Report how many lines of the data contain the string "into". Add nothing.

### DATA SECTION
--------------------------------
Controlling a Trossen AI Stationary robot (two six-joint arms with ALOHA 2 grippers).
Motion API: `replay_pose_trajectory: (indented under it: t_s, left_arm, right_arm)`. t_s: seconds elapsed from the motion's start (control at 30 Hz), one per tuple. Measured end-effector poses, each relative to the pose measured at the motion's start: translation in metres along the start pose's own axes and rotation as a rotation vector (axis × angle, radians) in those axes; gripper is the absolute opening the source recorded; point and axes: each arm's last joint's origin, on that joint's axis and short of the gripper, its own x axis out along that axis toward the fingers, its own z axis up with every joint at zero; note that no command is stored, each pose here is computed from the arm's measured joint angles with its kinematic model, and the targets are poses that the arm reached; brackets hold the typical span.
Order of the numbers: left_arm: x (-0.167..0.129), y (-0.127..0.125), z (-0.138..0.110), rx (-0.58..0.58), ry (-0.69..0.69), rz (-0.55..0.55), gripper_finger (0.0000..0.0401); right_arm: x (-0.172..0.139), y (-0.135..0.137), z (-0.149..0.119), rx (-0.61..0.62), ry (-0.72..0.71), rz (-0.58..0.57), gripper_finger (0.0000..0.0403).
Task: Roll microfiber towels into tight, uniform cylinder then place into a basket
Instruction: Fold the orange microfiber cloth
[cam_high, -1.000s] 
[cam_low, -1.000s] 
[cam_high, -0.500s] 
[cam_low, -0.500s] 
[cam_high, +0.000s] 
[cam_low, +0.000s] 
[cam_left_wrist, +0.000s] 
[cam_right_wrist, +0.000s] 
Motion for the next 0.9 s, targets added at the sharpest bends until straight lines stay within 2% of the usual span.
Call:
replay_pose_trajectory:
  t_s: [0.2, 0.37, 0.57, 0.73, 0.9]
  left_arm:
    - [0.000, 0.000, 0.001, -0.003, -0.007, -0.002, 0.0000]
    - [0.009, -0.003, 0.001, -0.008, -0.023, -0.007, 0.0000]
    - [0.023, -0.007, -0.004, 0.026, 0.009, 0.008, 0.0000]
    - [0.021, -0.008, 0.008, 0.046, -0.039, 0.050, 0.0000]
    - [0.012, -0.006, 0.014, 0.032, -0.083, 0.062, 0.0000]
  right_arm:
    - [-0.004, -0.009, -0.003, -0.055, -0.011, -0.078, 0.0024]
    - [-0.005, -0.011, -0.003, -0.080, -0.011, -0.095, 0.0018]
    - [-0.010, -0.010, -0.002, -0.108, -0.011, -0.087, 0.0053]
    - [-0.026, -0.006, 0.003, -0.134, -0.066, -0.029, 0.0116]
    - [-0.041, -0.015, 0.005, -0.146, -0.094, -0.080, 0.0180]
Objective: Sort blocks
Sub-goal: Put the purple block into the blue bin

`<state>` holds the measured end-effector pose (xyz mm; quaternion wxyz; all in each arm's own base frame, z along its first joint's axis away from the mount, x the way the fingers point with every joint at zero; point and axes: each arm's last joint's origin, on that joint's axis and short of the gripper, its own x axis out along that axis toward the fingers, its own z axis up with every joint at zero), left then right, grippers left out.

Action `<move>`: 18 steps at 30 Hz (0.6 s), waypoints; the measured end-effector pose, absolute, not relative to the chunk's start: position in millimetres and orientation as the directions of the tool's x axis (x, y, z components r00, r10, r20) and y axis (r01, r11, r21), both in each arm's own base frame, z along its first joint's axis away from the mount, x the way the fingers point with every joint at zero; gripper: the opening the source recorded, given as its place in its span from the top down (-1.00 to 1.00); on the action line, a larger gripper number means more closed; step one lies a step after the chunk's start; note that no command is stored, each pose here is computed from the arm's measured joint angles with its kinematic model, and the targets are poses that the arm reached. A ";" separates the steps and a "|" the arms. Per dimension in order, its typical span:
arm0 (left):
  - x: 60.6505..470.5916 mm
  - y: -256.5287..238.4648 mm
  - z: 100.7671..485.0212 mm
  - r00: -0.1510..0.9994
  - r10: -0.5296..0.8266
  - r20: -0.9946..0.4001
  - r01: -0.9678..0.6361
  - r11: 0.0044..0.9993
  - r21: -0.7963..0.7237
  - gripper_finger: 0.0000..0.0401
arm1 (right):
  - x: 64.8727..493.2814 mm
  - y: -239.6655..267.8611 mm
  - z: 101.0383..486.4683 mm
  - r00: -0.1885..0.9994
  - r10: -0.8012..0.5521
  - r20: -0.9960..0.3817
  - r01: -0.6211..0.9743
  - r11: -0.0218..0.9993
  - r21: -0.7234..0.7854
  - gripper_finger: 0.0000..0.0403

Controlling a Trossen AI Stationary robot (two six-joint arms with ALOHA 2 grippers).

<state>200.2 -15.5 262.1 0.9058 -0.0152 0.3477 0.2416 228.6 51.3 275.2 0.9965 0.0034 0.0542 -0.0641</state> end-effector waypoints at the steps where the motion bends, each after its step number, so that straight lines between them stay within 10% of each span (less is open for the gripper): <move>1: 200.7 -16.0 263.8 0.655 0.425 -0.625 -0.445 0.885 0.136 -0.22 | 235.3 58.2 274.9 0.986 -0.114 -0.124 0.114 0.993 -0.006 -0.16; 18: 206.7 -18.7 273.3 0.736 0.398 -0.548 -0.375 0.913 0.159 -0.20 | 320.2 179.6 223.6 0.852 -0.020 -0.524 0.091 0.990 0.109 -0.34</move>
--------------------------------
### RESULT
2